Feudtner Chris, DiGiuseppe David L, Neff John M
Pediatric Advanced Care Team and the Pediatric Generalists Research Group, Division of General Pediatrics, Children's Hospital of Philadelphia, Philadelphia, Pennsylvania, USA.
BMC Med. 2003 Dec 23;1:3. doi: 10.1186/1741-7015-1-3.
To help design population-based pediatric palliative care services, we sought to describe the hospital care received in the last year of life by children and young adults who died. We also determined the proportion with complex chronic conditions (CCCs) and tested whether the use of hospital services increased as the date of death drew nearer.
For all deaths occurring under 25 years of age from 1990 to 1996 in Washington State, USA, we linked death certificate information to hospital utilization records and analyzed the timing and duration of hospitalizations and the nature of hospital procedures during the year prior to death.

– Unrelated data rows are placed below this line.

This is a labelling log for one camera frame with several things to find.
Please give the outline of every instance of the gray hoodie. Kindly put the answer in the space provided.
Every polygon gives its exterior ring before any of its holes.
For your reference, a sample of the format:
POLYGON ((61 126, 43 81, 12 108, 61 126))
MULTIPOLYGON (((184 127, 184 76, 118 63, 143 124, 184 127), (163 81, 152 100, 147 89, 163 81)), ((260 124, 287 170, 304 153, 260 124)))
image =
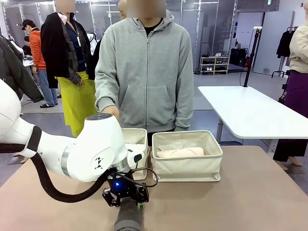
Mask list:
POLYGON ((187 130, 193 115, 193 58, 188 32, 167 11, 146 35, 138 18, 110 26, 95 70, 96 103, 120 110, 121 127, 187 130))

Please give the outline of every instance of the purple pants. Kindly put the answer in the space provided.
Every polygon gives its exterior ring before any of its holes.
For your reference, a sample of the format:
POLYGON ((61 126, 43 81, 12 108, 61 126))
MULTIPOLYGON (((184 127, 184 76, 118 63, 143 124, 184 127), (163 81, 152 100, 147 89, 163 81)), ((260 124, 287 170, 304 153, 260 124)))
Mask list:
MULTIPOLYGON (((308 118, 308 73, 291 71, 284 105, 308 118)), ((279 140, 274 160, 287 162, 289 156, 304 156, 308 140, 279 140)))

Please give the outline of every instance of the mannequin foot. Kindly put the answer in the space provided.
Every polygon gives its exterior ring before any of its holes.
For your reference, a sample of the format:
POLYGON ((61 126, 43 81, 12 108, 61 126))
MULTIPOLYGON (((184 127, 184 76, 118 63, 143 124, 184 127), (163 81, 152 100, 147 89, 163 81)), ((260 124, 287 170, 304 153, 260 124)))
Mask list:
POLYGON ((289 160, 291 160, 292 164, 296 166, 303 166, 303 164, 298 162, 298 160, 294 156, 289 156, 289 160))
POLYGON ((281 161, 277 161, 275 160, 275 162, 284 170, 284 171, 287 171, 288 168, 286 166, 283 165, 283 163, 281 161))
POLYGON ((29 158, 28 157, 24 157, 24 159, 20 162, 20 164, 24 164, 29 158))

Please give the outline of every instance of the white basket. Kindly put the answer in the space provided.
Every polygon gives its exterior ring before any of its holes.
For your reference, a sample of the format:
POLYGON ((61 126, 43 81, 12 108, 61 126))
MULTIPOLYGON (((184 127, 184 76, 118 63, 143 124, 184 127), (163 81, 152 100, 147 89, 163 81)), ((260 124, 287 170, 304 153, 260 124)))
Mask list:
MULTIPOLYGON (((148 167, 147 157, 149 155, 148 147, 148 137, 147 131, 141 128, 123 128, 123 137, 125 144, 143 144, 144 158, 141 159, 134 167, 131 169, 136 169, 140 167, 148 167)), ((134 180, 144 180, 147 175, 147 170, 137 171, 133 173, 134 180)))
POLYGON ((154 134, 152 140, 151 161, 159 181, 220 181, 222 149, 211 132, 161 132, 154 134), (191 147, 203 148, 205 155, 176 158, 157 156, 159 151, 191 147))

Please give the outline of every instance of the lime green skirt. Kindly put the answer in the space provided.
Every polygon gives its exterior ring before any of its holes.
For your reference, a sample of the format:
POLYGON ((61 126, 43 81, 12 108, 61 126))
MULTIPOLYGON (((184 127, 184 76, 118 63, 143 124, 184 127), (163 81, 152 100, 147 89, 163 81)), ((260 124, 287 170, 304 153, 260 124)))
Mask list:
POLYGON ((74 137, 81 133, 85 119, 97 114, 94 81, 89 80, 85 71, 78 74, 82 78, 82 86, 73 84, 67 78, 56 77, 61 88, 65 124, 71 127, 74 137))

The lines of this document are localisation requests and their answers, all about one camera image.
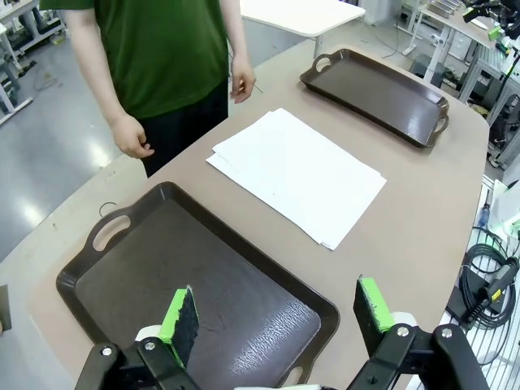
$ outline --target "stack of paper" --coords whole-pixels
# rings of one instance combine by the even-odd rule
[[[335,249],[386,180],[284,109],[213,148],[206,161]]]

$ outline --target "black pants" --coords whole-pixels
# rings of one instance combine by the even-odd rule
[[[193,142],[228,117],[228,81],[225,80],[201,101],[163,115],[139,119],[146,143],[155,153],[141,161],[152,176]]]

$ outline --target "metal tray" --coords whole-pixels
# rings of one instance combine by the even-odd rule
[[[320,62],[328,63],[318,70]],[[318,56],[300,80],[319,93],[394,132],[431,148],[448,127],[448,101],[426,85],[348,49]]]
[[[97,235],[125,216],[130,227],[97,251]],[[56,280],[90,339],[122,348],[187,284],[201,321],[188,372],[201,388],[275,387],[296,367],[304,383],[339,325],[331,302],[173,183],[99,221]]]

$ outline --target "brown tray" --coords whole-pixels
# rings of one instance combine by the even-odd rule
[[[102,229],[125,216],[130,227],[97,251]],[[201,388],[271,388],[296,367],[304,383],[339,325],[331,302],[173,183],[99,221],[56,280],[90,339],[121,348],[160,324],[187,284],[201,322],[188,372]]]
[[[320,55],[300,80],[418,147],[432,148],[448,127],[446,98],[352,50]]]

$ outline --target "bolt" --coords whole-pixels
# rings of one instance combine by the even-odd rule
[[[397,329],[397,335],[401,337],[407,337],[410,334],[410,331],[407,327],[400,327]]]
[[[453,332],[451,329],[448,329],[448,328],[444,328],[442,330],[442,333],[441,335],[445,338],[445,339],[449,339],[451,336],[453,336]]]

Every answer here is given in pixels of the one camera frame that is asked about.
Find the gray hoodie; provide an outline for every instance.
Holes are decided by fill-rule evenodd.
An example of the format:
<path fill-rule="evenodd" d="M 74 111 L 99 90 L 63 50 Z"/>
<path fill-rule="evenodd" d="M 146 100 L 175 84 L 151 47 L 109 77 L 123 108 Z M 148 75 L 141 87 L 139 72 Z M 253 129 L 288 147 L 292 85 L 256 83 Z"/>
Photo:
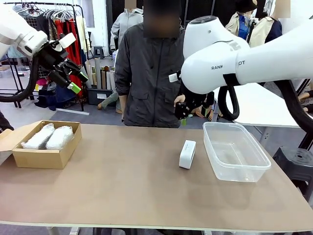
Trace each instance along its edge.
<path fill-rule="evenodd" d="M 119 95 L 128 95 L 125 125 L 178 128 L 174 100 L 180 82 L 168 75 L 180 70 L 183 62 L 185 30 L 177 38 L 145 38 L 143 23 L 125 33 L 115 65 L 115 85 Z"/>
<path fill-rule="evenodd" d="M 114 39 L 118 37 L 118 47 L 122 41 L 124 33 L 130 27 L 143 22 L 142 10 L 134 9 L 131 13 L 127 9 L 120 14 L 111 29 L 110 49 L 116 50 Z"/>

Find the jacket zipper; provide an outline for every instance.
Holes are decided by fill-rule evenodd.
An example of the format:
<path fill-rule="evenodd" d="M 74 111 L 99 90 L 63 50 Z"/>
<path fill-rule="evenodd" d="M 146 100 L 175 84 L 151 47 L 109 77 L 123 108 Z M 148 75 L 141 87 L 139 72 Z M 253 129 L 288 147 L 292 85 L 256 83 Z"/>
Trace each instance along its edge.
<path fill-rule="evenodd" d="M 154 98 L 154 106 L 153 106 L 153 121 L 152 121 L 152 125 L 154 125 L 155 120 L 156 120 L 156 97 L 157 97 L 157 84 L 158 84 L 158 76 L 159 76 L 159 73 L 160 73 L 160 64 L 161 64 L 161 57 L 162 57 L 163 43 L 164 43 L 164 38 L 162 39 L 162 43 L 161 43 L 161 50 L 160 50 L 160 57 L 159 57 L 159 59 L 158 59 L 158 66 L 157 66 L 156 87 L 155 87 L 155 98 Z"/>

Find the open cardboard box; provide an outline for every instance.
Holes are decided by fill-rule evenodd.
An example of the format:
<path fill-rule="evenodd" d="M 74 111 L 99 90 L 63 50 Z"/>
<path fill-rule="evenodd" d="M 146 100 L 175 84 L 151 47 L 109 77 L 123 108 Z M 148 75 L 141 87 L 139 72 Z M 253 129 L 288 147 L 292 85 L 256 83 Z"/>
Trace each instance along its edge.
<path fill-rule="evenodd" d="M 54 128 L 71 126 L 73 128 L 74 138 L 61 150 L 36 150 L 22 148 L 22 142 L 28 141 L 34 136 L 35 133 L 39 132 L 43 126 L 49 123 L 53 123 Z M 15 131 L 5 130 L 1 133 L 0 151 L 12 150 L 18 167 L 63 169 L 81 138 L 82 131 L 79 122 L 39 121 L 23 126 Z"/>

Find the cardboard box flap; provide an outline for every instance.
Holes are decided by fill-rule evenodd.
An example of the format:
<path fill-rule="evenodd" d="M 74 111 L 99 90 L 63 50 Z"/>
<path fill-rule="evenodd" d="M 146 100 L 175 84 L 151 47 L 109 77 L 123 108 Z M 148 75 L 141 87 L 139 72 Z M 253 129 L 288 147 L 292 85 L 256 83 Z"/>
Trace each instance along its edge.
<path fill-rule="evenodd" d="M 29 125 L 22 126 L 14 131 L 5 130 L 0 134 L 0 152 L 11 151 L 18 145 L 28 133 L 33 130 L 40 122 L 37 121 Z"/>

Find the red garment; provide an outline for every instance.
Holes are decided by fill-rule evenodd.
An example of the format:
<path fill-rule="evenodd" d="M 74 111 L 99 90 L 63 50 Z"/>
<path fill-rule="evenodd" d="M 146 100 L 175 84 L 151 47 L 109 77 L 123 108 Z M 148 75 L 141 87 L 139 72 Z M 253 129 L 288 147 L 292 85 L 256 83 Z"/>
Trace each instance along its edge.
<path fill-rule="evenodd" d="M 76 35 L 74 22 L 66 21 L 65 23 L 63 23 L 60 20 L 56 20 L 55 24 L 56 24 L 57 31 L 58 31 L 58 39 L 60 39 L 59 37 L 60 37 L 61 33 L 68 34 L 68 33 L 71 32 L 75 36 L 76 41 L 72 45 L 70 45 L 69 47 L 65 48 L 65 50 L 67 51 L 68 58 L 70 60 L 72 60 L 77 65 L 81 65 L 82 62 L 81 62 L 80 53 L 79 53 L 80 48 L 79 48 L 79 45 L 78 45 L 78 42 L 77 42 L 77 35 Z M 77 76 L 70 75 L 69 79 L 73 83 L 75 83 L 79 88 L 82 88 L 82 82 L 81 82 L 81 80 Z"/>

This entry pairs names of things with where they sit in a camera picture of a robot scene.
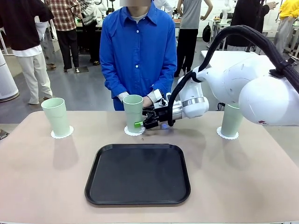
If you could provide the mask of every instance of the tray rim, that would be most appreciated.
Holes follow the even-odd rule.
[[[182,168],[183,168],[183,176],[184,176],[184,181],[185,181],[185,186],[186,186],[186,194],[184,195],[184,197],[182,199],[180,199],[179,201],[175,202],[175,203],[165,203],[165,202],[161,202],[161,203],[99,203],[94,201],[91,196],[90,196],[90,189],[91,189],[91,185],[92,185],[92,180],[94,178],[94,173],[96,171],[96,166],[95,163],[98,162],[100,155],[113,148],[113,146],[125,146],[125,147],[132,147],[132,146],[136,146],[136,145],[144,145],[144,146],[159,146],[159,148],[161,148],[161,146],[163,146],[163,148],[173,148],[176,151],[178,151],[178,153],[180,154],[180,158],[181,158],[181,164],[182,164]],[[186,161],[185,161],[185,157],[184,157],[184,153],[182,151],[182,149],[176,145],[172,145],[172,144],[109,144],[109,145],[105,145],[102,148],[100,148],[95,157],[94,157],[94,161],[93,161],[93,165],[91,167],[87,182],[86,182],[86,186],[85,186],[85,197],[87,199],[88,202],[90,202],[91,204],[95,204],[95,205],[169,205],[169,204],[180,204],[183,203],[184,201],[186,201],[188,199],[188,197],[190,196],[191,193],[191,186],[190,186],[190,181],[189,181],[189,175],[188,175],[188,171],[187,171],[187,166],[186,166]]]

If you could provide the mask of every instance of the cup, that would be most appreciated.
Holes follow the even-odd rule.
[[[47,99],[42,102],[42,108],[56,137],[64,137],[70,133],[70,124],[66,115],[64,99]]]
[[[243,115],[236,106],[226,104],[221,126],[221,134],[226,137],[235,137],[241,125]]]
[[[128,95],[122,102],[127,117],[128,131],[132,133],[140,132],[142,128],[135,127],[135,123],[142,121],[143,98],[138,95]]]

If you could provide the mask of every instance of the black tray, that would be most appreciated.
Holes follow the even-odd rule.
[[[190,195],[183,151],[168,144],[115,144],[101,148],[85,188],[97,205],[178,204]]]

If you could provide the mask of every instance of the black jacket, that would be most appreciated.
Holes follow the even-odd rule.
[[[41,0],[0,0],[0,27],[4,27],[13,50],[27,50],[40,44],[34,18],[54,18]]]
[[[258,10],[260,8],[259,0],[238,0],[235,6],[235,12],[231,22],[231,26],[234,25],[246,25],[251,28],[255,28]],[[259,32],[263,31],[263,20],[265,15],[269,12],[270,8],[268,5],[264,5],[261,11],[260,21],[258,22],[256,30]],[[247,47],[249,41],[237,35],[231,35],[227,39],[227,44],[237,47]]]

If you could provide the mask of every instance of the black bag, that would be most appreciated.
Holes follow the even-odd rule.
[[[204,28],[202,31],[202,39],[204,42],[209,43],[210,42],[210,37],[211,37],[211,27],[209,24]]]

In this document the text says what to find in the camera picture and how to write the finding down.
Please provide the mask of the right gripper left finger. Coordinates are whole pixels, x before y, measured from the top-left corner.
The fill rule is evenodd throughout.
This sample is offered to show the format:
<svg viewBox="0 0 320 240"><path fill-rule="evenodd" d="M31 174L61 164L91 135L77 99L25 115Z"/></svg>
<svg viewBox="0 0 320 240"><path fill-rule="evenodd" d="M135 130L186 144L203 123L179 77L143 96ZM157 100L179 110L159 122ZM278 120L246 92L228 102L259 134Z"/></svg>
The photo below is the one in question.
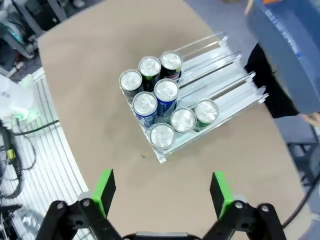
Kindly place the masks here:
<svg viewBox="0 0 320 240"><path fill-rule="evenodd" d="M53 201L36 238L72 240L78 230L89 229L97 240L121 240L123 237L107 219L115 192L114 171L106 169L89 197L71 205L62 200Z"/></svg>

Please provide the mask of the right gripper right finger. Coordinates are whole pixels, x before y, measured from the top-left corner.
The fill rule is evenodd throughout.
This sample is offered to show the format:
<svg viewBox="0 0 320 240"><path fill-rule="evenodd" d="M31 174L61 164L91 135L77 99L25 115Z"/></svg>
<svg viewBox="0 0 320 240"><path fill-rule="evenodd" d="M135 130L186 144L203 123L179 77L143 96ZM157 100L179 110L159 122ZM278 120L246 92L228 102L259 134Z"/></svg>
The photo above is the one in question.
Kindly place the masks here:
<svg viewBox="0 0 320 240"><path fill-rule="evenodd" d="M209 190L217 220L204 240L230 240L235 232L246 233L249 240L286 239L274 206L261 203L253 207L235 199L223 172L212 174Z"/></svg>

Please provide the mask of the person's left hand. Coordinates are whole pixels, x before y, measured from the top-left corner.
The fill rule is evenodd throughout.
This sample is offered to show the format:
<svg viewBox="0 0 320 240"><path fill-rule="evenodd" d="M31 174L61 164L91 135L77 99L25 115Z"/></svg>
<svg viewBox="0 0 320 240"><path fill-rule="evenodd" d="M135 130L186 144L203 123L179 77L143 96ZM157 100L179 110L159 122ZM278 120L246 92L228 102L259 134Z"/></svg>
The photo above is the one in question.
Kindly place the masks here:
<svg viewBox="0 0 320 240"><path fill-rule="evenodd" d="M314 112L311 114L301 114L300 115L306 122L311 124L314 127L320 126L320 113Z"/></svg>

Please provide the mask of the person's right hand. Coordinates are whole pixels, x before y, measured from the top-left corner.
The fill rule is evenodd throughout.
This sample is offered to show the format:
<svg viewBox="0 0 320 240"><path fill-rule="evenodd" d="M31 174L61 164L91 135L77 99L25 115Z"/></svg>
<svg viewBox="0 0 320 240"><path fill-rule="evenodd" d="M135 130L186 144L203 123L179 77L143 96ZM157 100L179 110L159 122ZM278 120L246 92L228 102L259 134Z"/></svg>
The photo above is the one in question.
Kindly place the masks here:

Of the 8 893 deaths, 25 % had CCCs. Among infants with CCCs, 84 % were hospitalized at the time of death and 50 % had been mechanically ventilated during their terminal admission. Among the 458 CCC neonates dying under a week of age, 92% of all days of life were spent in the hospital; among the 172 CCC neonates dying during the second to fourth weeks of life, 85 % of all days of life were spent hospitalized; among the 286 CCC infants dying during the second to twelfth month of life, 41 % of all days of life were spent hospitalized. Among children and young adults with CCCs, 55 % were hospitalized at the time of death, and 19 % had been mechanically ventilated during their terminal admission. For these older patients, the median number of days spent in the hospital during the year preceding death was 18, yet less than a third of this group was hospitalized at any point in time until the last week of their lives. The rate of hospital use increased as death drew near. For subjects who had received hospital care, 44 % had governmental insurance as the source of primary payment.
Infants who died spent a substantial proportion of their lives in hospitals, whereas children and adolescents who died from CCCs predominantly lived outside of the hospital during the last year of life. To serve these patients, pediatric palliative and end-of-life care will have to be provided in an integrated, coordinated manner both in hospitals and home communities.
为帮助设计基于人群的儿科姑息治疗服务,我们试图描述死亡儿童和青年在生命最后一年所接受的医院治疗情况。我们还确定了患有复杂慢性病(CCC)的比例,并测试了随着死亡日期临近,医院服务的使用是否增加。
对于1990年至1996年在美国华盛顿州发生的所有25岁以下死亡病例,我们将死亡证明信息与医院利用记录相链接,并分析了死亡前一年的住院时间和时长以及医院治疗程序的性质。
在8893例死亡病例中,25%患有CCC。在患有CCC的婴儿中,84%在死亡时住院,50%在临终入院期间接受了机械通气。在458例年龄小于一周岁的CCC新生儿死亡病例中,其生命的92%在医院度过;在172例在出生后第二至第四周死亡的CCC新生儿中,其生命的85%在医院度过;在286例在出生后第二至第十二个月死亡的CCC婴儿中,其生命的41%在医院度过。在患有CCC的儿童和青年中,55%在死亡时住院,19%在临终入院期间接受了机械通气。对于这些年龄较大的患者,死亡前一年在医院度过的天数中位数为18天,但在其生命的最后一周之前,该组中不到三分之一的人在任何时间点住院。随着死亡临近,医院服务的使用率增加。对于接受过医院治疗的患者,44%以政府保险作为主要支付来源。
死亡的婴儿在医院度过了相当长的生命时光,而死于CCC的儿童和青少年在生命的最后一年主要生活在医院之外。为服务这些患者,儿科姑息治疗和临终关怀必须在医院和家庭社区以综合、协调的方式提供。